Below are the records. List every line holding the word "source".

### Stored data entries
# # # # #

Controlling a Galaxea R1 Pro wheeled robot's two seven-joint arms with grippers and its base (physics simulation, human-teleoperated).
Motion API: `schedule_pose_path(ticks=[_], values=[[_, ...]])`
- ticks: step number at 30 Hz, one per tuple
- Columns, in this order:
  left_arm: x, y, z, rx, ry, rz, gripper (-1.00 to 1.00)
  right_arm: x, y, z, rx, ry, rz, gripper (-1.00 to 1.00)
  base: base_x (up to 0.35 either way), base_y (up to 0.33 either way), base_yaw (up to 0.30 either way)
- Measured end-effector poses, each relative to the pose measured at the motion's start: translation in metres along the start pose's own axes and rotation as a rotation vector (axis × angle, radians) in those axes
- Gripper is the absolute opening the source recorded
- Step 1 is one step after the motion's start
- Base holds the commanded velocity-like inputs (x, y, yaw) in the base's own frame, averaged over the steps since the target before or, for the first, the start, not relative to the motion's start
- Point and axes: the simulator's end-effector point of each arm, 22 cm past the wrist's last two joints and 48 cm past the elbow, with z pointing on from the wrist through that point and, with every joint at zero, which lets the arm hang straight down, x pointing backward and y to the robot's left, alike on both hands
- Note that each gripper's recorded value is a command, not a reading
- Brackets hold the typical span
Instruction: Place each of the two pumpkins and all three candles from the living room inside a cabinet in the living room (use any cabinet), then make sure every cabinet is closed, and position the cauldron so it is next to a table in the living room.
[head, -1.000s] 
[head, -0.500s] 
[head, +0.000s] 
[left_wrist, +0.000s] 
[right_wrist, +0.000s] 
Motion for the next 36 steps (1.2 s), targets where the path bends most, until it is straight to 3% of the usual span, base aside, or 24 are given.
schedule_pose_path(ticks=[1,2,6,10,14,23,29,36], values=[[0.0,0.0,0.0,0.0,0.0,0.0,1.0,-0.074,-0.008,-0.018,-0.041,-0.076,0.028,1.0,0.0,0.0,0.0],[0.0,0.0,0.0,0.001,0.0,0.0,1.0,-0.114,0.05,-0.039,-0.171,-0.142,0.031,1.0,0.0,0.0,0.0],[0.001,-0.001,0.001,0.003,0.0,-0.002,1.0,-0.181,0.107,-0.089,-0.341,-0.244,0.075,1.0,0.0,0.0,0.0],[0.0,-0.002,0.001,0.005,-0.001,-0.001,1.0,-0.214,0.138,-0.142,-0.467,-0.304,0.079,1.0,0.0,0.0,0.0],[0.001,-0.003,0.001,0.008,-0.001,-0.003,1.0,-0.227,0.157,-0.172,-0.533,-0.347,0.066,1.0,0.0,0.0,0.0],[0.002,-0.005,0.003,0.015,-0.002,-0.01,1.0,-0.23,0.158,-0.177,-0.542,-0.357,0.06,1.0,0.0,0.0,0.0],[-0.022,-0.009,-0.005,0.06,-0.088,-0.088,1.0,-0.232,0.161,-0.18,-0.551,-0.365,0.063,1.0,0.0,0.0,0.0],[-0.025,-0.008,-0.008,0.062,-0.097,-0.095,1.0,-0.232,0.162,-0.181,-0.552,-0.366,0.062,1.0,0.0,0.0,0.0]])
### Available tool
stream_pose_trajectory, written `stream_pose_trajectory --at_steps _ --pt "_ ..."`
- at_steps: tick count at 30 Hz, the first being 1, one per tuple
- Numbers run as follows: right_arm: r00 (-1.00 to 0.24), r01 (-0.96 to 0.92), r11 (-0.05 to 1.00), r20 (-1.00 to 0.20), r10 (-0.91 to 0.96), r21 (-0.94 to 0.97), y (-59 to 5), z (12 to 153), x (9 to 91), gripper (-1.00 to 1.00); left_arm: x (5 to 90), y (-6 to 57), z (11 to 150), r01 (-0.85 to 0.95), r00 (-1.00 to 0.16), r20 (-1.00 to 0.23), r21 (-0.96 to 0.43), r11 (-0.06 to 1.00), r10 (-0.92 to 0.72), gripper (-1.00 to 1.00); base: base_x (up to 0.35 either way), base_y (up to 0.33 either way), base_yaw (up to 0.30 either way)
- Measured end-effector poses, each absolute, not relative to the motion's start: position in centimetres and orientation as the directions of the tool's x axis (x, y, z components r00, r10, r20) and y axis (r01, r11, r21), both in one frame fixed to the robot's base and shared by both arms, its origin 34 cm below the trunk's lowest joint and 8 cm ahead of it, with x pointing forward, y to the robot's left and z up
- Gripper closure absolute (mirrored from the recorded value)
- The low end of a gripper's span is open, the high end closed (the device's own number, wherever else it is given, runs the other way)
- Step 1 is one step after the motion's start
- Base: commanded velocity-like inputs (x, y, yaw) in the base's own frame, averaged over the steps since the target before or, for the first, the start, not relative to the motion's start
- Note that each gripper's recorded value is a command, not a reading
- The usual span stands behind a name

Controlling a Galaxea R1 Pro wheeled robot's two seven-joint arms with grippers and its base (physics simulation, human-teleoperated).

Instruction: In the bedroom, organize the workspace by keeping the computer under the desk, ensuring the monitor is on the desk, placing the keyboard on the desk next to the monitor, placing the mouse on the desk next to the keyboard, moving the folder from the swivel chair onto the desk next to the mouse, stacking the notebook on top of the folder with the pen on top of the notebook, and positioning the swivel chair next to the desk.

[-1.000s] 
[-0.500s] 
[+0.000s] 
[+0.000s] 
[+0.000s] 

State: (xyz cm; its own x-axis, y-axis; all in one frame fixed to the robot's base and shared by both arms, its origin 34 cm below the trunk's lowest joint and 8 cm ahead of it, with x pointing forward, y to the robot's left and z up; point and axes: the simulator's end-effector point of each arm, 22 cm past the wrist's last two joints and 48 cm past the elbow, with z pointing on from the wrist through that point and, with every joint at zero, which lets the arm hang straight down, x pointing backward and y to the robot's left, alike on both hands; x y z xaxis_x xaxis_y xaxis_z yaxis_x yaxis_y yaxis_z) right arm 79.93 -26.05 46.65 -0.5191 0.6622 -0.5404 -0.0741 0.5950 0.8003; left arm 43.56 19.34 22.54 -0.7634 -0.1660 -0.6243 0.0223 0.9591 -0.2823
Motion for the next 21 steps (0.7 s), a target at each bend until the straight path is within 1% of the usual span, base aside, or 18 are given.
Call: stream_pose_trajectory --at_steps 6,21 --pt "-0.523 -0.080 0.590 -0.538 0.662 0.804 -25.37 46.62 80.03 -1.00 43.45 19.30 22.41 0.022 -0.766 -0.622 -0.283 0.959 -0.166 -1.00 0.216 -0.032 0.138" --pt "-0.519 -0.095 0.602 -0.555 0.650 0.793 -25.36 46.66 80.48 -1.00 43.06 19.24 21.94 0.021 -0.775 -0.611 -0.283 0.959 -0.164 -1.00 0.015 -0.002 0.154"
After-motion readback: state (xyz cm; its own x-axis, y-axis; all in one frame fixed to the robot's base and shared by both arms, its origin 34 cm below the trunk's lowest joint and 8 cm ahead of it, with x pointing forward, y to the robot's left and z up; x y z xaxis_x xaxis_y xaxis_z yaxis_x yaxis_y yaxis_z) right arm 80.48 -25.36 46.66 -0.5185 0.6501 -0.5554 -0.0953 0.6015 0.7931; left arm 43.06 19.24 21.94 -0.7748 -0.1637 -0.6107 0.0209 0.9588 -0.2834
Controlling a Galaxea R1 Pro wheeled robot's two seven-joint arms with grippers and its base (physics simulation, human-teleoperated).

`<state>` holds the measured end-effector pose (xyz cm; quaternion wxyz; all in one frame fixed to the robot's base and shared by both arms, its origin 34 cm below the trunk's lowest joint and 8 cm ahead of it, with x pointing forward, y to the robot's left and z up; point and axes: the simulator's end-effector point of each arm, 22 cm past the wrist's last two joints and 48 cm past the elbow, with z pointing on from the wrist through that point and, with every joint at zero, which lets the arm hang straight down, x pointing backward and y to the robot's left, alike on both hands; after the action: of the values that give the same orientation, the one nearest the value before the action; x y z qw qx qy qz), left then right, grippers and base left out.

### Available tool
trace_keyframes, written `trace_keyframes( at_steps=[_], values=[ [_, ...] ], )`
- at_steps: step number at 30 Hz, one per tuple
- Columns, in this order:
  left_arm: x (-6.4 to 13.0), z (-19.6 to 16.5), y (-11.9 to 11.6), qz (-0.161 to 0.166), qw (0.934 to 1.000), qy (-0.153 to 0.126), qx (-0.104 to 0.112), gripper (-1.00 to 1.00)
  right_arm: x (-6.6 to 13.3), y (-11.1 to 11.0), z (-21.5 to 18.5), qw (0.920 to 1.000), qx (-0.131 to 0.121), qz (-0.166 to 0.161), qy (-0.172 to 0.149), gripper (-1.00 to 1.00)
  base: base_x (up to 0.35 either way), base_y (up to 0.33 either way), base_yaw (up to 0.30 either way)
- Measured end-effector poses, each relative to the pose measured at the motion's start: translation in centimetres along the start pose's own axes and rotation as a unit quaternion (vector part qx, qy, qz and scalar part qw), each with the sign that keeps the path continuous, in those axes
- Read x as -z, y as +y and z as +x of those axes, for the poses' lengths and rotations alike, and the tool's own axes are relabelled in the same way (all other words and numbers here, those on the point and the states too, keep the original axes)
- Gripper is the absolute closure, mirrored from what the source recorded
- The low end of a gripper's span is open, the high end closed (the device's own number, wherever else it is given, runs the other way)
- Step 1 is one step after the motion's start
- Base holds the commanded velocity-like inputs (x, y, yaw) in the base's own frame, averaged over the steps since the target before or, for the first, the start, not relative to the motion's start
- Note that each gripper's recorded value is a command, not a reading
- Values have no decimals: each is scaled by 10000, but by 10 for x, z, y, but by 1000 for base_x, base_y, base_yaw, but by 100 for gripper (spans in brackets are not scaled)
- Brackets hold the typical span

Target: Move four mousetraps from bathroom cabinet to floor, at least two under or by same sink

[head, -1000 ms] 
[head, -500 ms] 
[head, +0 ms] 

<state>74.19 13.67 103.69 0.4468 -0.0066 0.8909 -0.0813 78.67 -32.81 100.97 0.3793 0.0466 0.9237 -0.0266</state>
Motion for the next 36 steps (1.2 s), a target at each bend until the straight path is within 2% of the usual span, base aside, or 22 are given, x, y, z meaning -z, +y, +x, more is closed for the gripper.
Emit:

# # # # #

### Answer for this exercise
- Gripper is the absolute opening the source recorded
- Gripper is the absolute closure, mirrored from what the source recorded

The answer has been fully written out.